As soon as the line containing "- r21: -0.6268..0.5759" appears in the material below, start returning lines exactly, and end with the line containing "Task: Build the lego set".
*** Block opens ***
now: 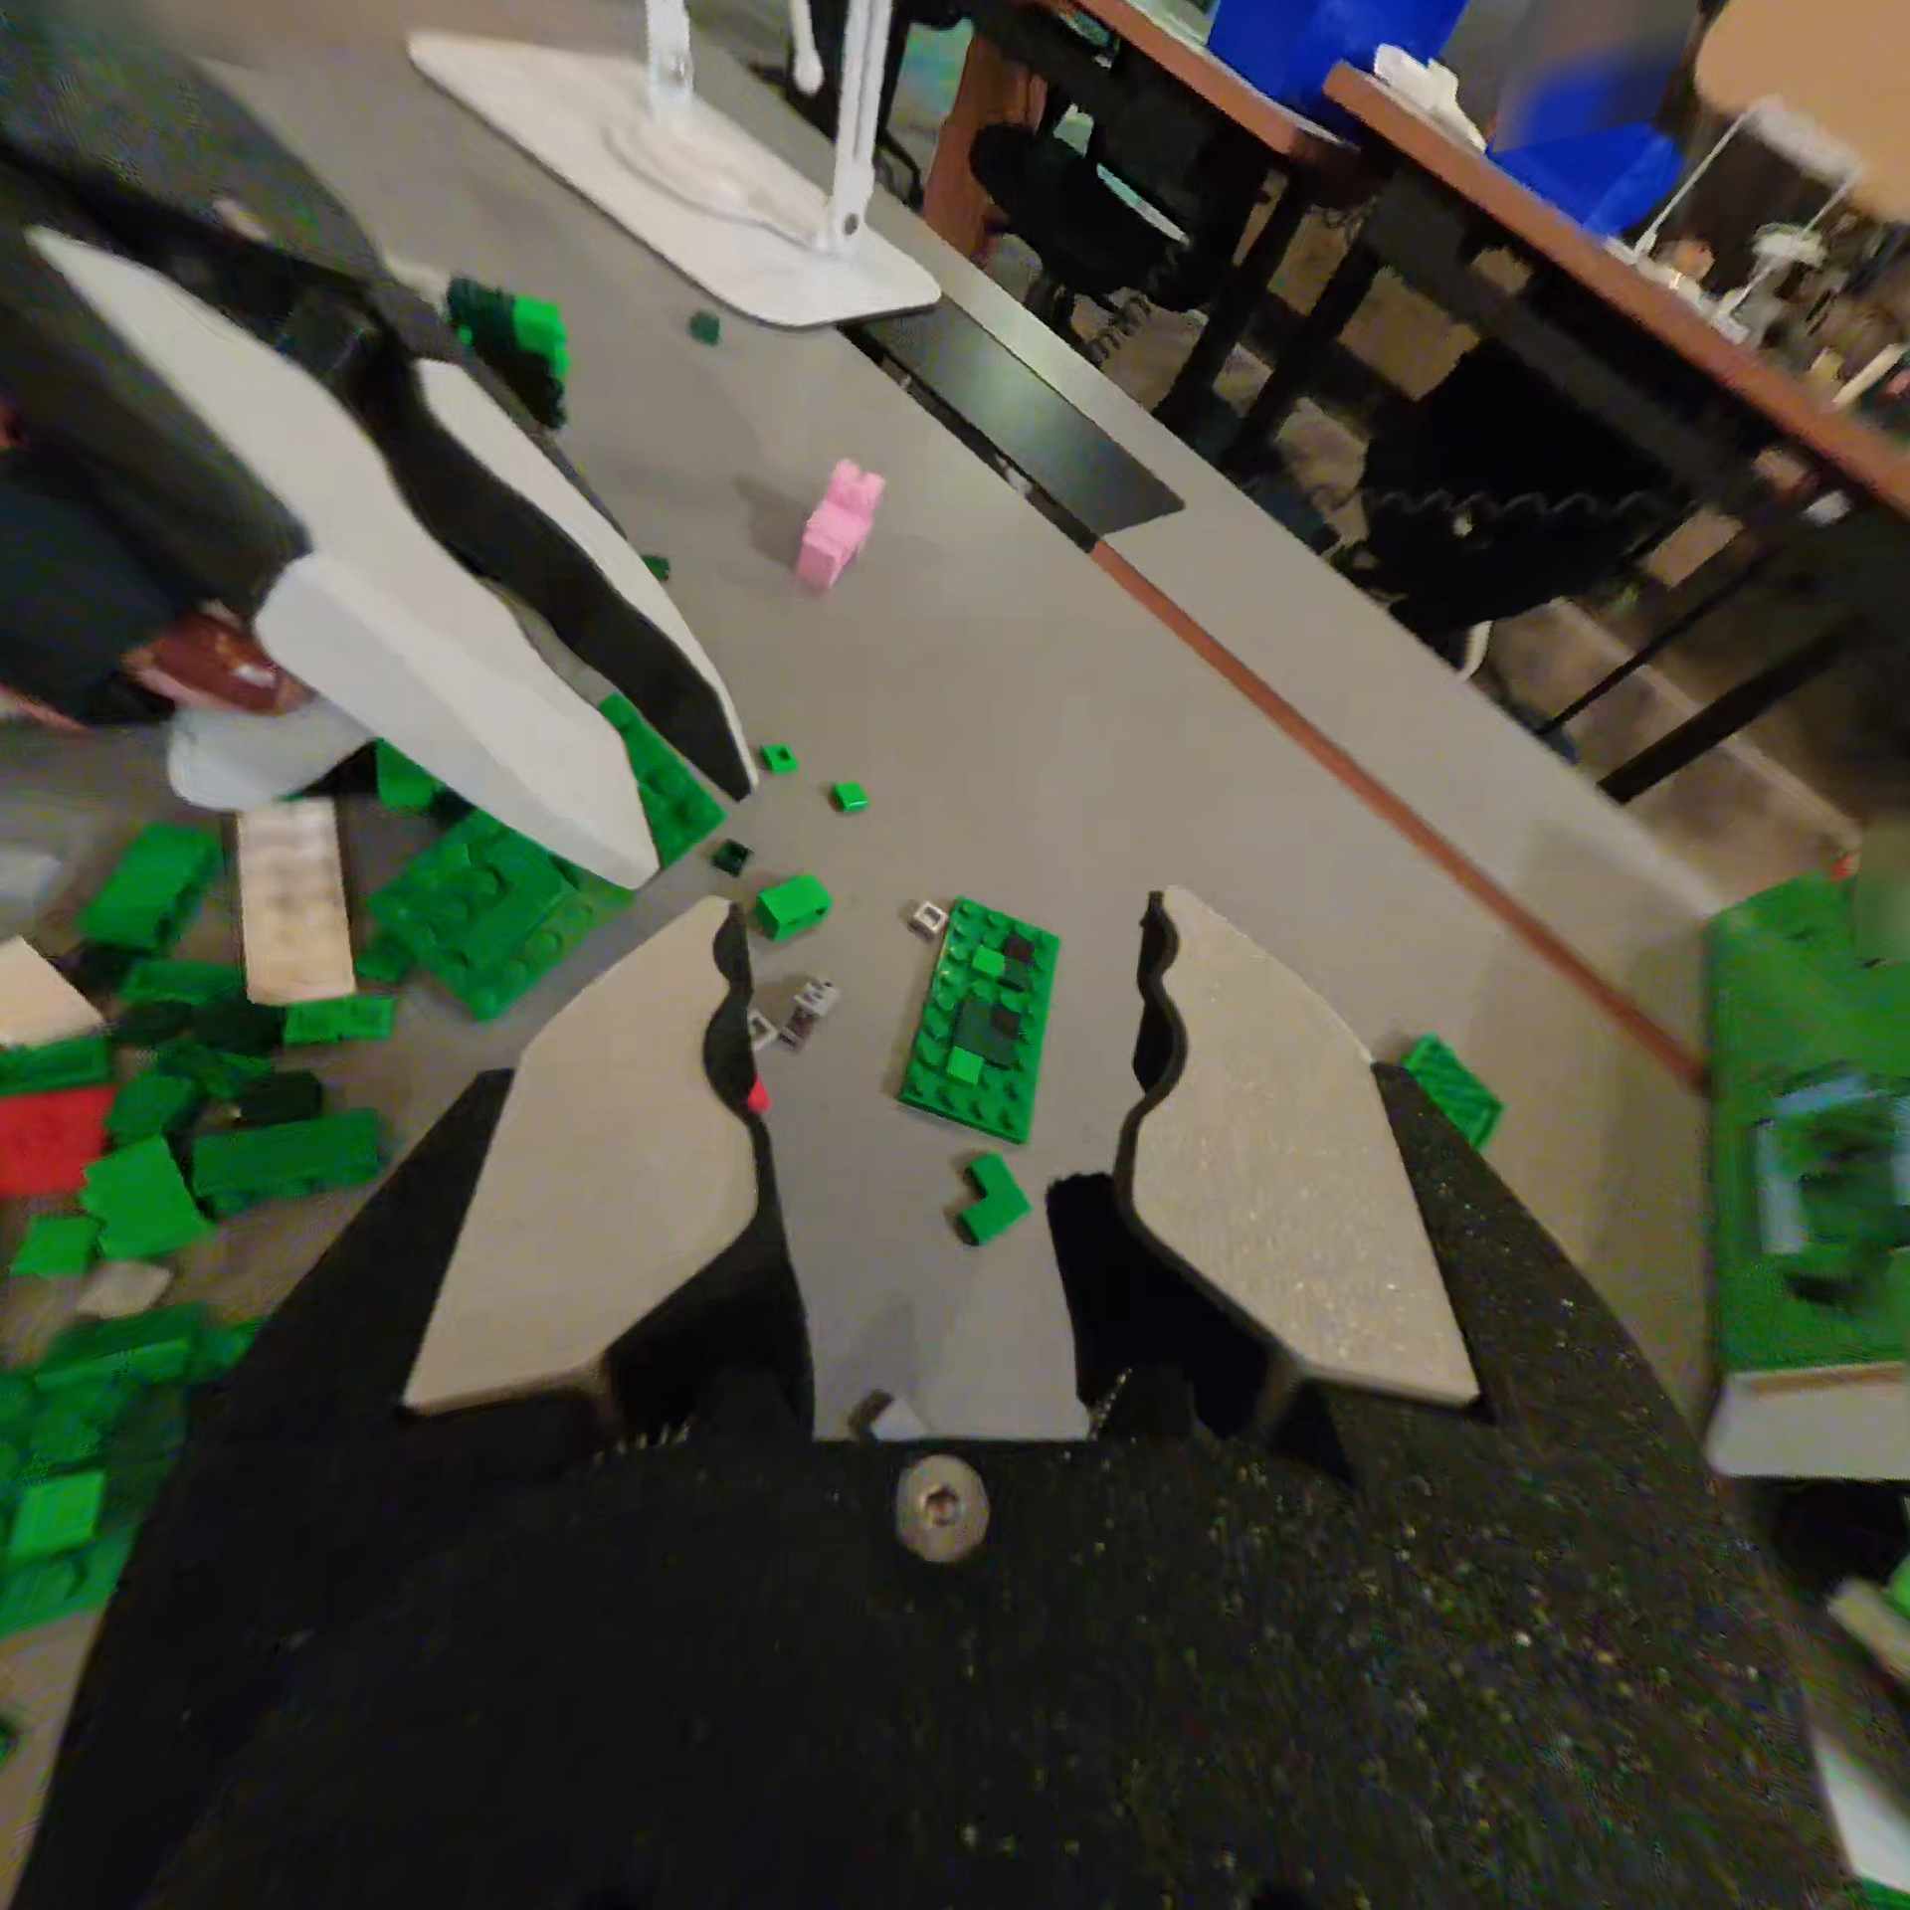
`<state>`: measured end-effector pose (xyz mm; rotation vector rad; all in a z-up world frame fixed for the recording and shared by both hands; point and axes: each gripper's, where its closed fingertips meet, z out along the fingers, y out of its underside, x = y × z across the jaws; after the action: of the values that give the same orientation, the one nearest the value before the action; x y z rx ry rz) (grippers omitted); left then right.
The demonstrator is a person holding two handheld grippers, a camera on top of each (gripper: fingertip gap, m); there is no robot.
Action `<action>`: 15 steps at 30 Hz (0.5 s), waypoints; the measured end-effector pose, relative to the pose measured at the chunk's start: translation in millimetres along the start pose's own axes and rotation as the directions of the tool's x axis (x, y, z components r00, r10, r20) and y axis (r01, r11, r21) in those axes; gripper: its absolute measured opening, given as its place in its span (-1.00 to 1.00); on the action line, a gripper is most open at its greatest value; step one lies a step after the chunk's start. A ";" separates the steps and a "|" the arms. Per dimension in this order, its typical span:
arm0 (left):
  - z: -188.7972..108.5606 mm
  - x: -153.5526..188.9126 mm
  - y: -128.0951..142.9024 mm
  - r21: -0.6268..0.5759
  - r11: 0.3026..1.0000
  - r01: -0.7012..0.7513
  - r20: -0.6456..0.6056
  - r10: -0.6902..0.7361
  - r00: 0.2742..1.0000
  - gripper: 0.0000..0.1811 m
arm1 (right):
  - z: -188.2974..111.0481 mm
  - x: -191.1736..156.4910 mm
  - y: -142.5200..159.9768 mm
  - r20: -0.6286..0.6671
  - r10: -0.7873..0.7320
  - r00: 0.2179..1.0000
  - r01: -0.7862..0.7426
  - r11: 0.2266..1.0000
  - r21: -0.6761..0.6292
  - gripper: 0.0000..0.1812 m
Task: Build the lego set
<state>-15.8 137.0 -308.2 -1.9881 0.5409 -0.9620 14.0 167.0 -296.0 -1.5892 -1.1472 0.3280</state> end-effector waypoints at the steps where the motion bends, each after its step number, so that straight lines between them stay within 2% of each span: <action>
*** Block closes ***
__RESULT OF THIS EXERCISE__:
  - r21: -0.6268..0.5759
  - r11: 0.3026..1.0000
  - r01: -0.7012..0.7513
  - r20: -0.6456..0.6056
  - r10: -0.6902..0.7361
  - r00: 0.2742..1.0000
  - gripper: 0.0000..0.1811 m
arm1 (right):
  - z: -188.2974..111.0481 mm
  - x: -191.1736..156.4910 mm
  - y: -142.5200..159.9768 mm
  - r20: -0.6286..0.6671
  - r10: -0.7873..0.7320
  - r00: 0.2179..1.0000
  - r01: -0.7862..0.7426
  - r11: 0.2266..1.0000
  - r21: -0.6761..0.6292
  - gripper: 0.0000..0.1812 m
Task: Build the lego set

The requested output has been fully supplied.